(Items from a dataset)
============================================================
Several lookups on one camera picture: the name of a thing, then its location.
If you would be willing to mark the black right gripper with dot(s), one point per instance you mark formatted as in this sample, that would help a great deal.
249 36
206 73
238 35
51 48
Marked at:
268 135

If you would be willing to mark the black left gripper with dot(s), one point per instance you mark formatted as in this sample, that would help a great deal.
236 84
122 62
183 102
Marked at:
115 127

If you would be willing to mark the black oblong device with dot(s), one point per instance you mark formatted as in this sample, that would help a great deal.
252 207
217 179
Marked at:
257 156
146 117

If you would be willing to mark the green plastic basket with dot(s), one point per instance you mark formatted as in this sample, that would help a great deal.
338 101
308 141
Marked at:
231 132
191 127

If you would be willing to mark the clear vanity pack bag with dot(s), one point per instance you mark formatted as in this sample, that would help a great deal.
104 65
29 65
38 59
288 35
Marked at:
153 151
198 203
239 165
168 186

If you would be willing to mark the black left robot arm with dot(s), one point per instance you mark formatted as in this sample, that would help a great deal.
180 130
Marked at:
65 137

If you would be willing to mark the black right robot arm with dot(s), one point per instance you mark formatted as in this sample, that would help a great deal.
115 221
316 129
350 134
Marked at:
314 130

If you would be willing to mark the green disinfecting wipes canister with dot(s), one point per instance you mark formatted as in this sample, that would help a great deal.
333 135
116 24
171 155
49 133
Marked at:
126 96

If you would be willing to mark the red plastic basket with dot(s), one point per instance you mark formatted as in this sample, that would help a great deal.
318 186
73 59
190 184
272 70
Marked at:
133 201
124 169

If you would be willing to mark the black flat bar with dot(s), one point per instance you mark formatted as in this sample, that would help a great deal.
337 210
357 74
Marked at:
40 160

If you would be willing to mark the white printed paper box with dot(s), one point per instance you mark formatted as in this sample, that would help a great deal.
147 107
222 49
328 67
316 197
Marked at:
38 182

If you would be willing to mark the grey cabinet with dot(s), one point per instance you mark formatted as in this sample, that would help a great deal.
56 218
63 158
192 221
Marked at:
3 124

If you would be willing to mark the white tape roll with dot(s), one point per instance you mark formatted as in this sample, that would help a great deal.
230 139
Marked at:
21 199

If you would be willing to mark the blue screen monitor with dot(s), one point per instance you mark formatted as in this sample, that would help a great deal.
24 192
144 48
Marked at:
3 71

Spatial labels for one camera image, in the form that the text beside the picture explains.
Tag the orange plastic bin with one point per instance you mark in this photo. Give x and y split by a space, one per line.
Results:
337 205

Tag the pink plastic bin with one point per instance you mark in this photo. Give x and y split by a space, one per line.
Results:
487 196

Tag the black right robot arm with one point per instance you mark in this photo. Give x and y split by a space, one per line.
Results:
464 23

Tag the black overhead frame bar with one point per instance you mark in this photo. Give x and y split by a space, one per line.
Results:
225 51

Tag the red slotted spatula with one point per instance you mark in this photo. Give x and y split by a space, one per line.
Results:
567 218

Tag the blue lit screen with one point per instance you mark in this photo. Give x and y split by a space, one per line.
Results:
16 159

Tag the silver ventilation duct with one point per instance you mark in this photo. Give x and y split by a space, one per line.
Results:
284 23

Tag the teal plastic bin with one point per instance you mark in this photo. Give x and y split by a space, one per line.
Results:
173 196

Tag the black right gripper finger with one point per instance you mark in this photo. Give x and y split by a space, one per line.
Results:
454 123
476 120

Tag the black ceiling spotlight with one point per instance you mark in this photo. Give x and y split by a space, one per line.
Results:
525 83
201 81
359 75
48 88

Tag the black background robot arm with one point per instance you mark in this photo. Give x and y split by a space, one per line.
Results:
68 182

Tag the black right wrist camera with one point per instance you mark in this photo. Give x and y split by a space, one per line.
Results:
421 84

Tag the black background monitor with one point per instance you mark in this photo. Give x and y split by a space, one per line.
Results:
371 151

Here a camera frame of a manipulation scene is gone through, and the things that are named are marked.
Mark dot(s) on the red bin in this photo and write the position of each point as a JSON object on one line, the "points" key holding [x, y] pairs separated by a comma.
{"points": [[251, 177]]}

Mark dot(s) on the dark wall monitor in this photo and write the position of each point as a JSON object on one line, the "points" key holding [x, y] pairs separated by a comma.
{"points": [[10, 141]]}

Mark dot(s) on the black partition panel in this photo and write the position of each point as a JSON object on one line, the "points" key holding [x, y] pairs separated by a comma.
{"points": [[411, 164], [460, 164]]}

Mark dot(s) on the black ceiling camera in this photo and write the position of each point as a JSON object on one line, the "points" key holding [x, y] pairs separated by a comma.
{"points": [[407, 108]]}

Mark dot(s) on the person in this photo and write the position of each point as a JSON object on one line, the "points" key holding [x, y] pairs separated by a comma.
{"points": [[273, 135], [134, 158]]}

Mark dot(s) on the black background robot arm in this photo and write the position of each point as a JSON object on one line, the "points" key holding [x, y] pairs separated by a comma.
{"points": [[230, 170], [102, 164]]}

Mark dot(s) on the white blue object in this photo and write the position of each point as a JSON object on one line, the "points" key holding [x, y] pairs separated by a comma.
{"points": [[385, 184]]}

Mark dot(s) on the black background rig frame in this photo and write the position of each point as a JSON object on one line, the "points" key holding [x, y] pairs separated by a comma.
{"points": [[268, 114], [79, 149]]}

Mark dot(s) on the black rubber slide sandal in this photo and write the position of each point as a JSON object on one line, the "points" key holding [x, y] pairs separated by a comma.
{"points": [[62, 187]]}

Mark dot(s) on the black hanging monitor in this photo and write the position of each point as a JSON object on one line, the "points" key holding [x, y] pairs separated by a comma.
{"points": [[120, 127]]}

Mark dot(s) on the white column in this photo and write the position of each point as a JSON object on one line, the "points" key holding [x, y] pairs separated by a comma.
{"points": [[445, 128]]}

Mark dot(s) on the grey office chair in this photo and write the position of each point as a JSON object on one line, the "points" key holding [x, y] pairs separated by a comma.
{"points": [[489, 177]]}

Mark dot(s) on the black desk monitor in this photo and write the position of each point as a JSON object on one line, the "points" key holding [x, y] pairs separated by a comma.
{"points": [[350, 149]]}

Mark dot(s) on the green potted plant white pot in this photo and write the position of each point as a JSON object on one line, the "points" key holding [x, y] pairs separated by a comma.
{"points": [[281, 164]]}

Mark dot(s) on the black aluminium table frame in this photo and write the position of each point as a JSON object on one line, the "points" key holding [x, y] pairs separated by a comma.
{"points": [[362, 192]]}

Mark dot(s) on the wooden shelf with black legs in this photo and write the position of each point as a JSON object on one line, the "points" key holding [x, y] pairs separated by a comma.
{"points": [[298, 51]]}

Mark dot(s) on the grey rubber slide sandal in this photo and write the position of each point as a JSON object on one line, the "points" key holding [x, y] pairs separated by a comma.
============================================================
> Activity
Would you retype the records above without changing a word?

> Exercise result
Several lookups on one camera picture: the name of a thing, then its location.
If you would be willing to mark the black right gripper with dot(s), one point per instance you mark formatted as in this sample, that would help a great deal.
249 36
206 73
238 35
51 48
Marked at:
268 135

If you would be willing to mark the black left gripper with dot(s), one point per instance you mark formatted as in this sample, that would help a great deal.
236 84
122 62
183 102
Marked at:
115 127

If you would be willing to mark the black oblong device with dot(s), one point per instance you mark formatted as in this sample, that would help a great deal.
252 207
217 179
Marked at:
257 156
146 117

If you would be willing to mark the green plastic basket with dot(s), one point per instance you mark formatted as in this sample, that would help a great deal.
338 101
308 141
Marked at:
231 132
191 127

If you would be willing to mark the clear vanity pack bag with dot(s), one point per instance you mark formatted as in this sample, that would help a great deal.
104 65
29 65
38 59
288 35
Marked at:
153 151
198 203
239 165
168 186

If you would be willing to mark the black left robot arm with dot(s), one point per instance you mark formatted as in this sample, that would help a great deal.
180 130
Marked at:
65 137

If you would be willing to mark the black right robot arm with dot(s), one point per instance you mark formatted as in this sample, that would help a great deal.
115 221
316 129
350 134
Marked at:
314 130

If you would be willing to mark the green disinfecting wipes canister with dot(s), one point per instance you mark formatted as in this sample, that would help a great deal.
333 135
116 24
171 155
49 133
Marked at:
126 96

If you would be willing to mark the red plastic basket with dot(s), one point per instance you mark formatted as in this sample, that would help a great deal.
318 186
73 59
190 184
272 70
Marked at:
133 201
124 169

If you would be willing to mark the black flat bar with dot(s), one point per instance you mark formatted as in this sample, that would help a great deal.
337 210
357 74
Marked at:
40 160

If you would be willing to mark the white printed paper box with dot(s), one point per instance you mark formatted as in this sample, that would help a great deal.
147 107
222 49
328 67
316 197
Marked at:
38 182

If you would be willing to mark the grey cabinet with dot(s), one point per instance you mark formatted as in this sample, that would help a great deal.
56 218
63 158
192 221
Marked at:
3 124

If you would be willing to mark the white tape roll with dot(s), one point per instance you mark formatted as in this sample, that would help a great deal.
230 139
Marked at:
21 199

If you would be willing to mark the blue screen monitor with dot(s), one point per instance you mark formatted as in this sample, that would help a great deal.
24 192
144 48
Marked at:
3 71

Spatial labels for one camera image, in the form that the text beside the picture explains.
Tag the orange plastic bin with one point per instance you mark in this photo. Give x and y split by a space, one per line.
Results:
337 205

Tag the pink plastic bin with one point per instance you mark in this photo. Give x and y split by a space, one per line.
Results:
487 196

Tag the black right robot arm with one point per instance you mark in this photo. Give x and y split by a space, one per line.
Results:
464 23

Tag the black overhead frame bar with one point per instance you mark in this photo. Give x and y split by a space, one per line.
Results:
225 51

Tag the red slotted spatula with one point per instance you mark in this photo. Give x and y split by a space, one per line.
Results:
567 218

Tag the blue lit screen with one point per instance you mark in this photo. Give x and y split by a space, one per line.
Results:
16 159

Tag the silver ventilation duct with one point per instance you mark in this photo. Give x and y split by a space, one per line.
Results:
284 23

Tag the teal plastic bin with one point per instance you mark in this photo. Give x and y split by a space, one per line.
Results:
173 196

Tag the black right gripper finger with one point per instance you mark in this photo. Give x and y split by a space, one per line.
Results:
454 123
476 120

Tag the black ceiling spotlight with one point per instance you mark in this photo. Give x and y split by a space, one per line.
Results:
525 83
201 81
359 75
48 88

Tag the black background robot arm with one point per instance you mark in this photo. Give x and y split by a space, one per line.
Results:
68 182

Tag the black right wrist camera with one point per instance you mark in this photo. Give x and y split by a space, one per line.
Results:
421 84

Tag the black background monitor with one point per instance you mark in this photo. Give x and y split by a space, one per line.
Results:
371 151

Here a camera frame of a manipulation scene is gone through, and the things that are named are marked.
Mark dot(s) on the red bin in this photo and write the position of each point as a JSON object on one line, the "points" key holding [x, y] pairs separated by a comma.
{"points": [[251, 177]]}

Mark dot(s) on the dark wall monitor in this photo and write the position of each point as a JSON object on one line, the "points" key holding [x, y] pairs separated by a comma.
{"points": [[10, 141]]}

Mark dot(s) on the black partition panel in this photo and write the position of each point as a JSON object on one line, the "points" key holding [x, y] pairs separated by a comma.
{"points": [[411, 164], [460, 164]]}

Mark dot(s) on the black ceiling camera in this photo and write the position of each point as a JSON object on one line, the "points" key holding [x, y] pairs separated by a comma.
{"points": [[407, 108]]}

Mark dot(s) on the person in this photo and write the position of each point as a JSON object on one line, the "points" key holding [x, y] pairs separated by a comma.
{"points": [[273, 135], [134, 158]]}

Mark dot(s) on the black background robot arm in this photo and write the position of each point as a JSON object on one line, the "points" key holding [x, y] pairs separated by a comma.
{"points": [[230, 170], [102, 164]]}

Mark dot(s) on the white blue object in this photo and write the position of each point as a JSON object on one line, the "points" key holding [x, y] pairs separated by a comma.
{"points": [[385, 184]]}

Mark dot(s) on the black background rig frame in this photo and write the position of each point as a JSON object on one line, the "points" key holding [x, y] pairs separated by a comma.
{"points": [[268, 114], [79, 149]]}

Mark dot(s) on the black rubber slide sandal in this photo and write the position of each point as a JSON object on one line, the "points" key holding [x, y] pairs separated by a comma.
{"points": [[62, 187]]}

Mark dot(s) on the black hanging monitor in this photo and write the position of each point as a JSON object on one line, the "points" key holding [x, y] pairs separated by a comma.
{"points": [[120, 127]]}

Mark dot(s) on the white column in this photo and write the position of each point as a JSON object on one line, the "points" key holding [x, y] pairs separated by a comma.
{"points": [[445, 128]]}

Mark dot(s) on the grey office chair in this photo and write the position of each point as a JSON object on one line, the "points" key holding [x, y] pairs separated by a comma.
{"points": [[489, 177]]}

Mark dot(s) on the black desk monitor in this photo and write the position of each point as a JSON object on one line, the "points" key holding [x, y] pairs separated by a comma.
{"points": [[350, 149]]}

Mark dot(s) on the green potted plant white pot in this photo and write the position of each point as a JSON object on one line, the "points" key holding [x, y] pairs separated by a comma.
{"points": [[281, 164]]}

Mark dot(s) on the black aluminium table frame in this photo and write the position of each point as a JSON object on one line, the "points" key holding [x, y] pairs separated by a comma.
{"points": [[362, 192]]}

Mark dot(s) on the wooden shelf with black legs in this photo and write the position of each point as a JSON object on one line, the "points" key holding [x, y] pairs separated by a comma.
{"points": [[298, 51]]}

Mark dot(s) on the grey rubber slide sandal in this photo and write the position of each point as a JSON object on one line, the "points" key holding [x, y] pairs separated by a comma.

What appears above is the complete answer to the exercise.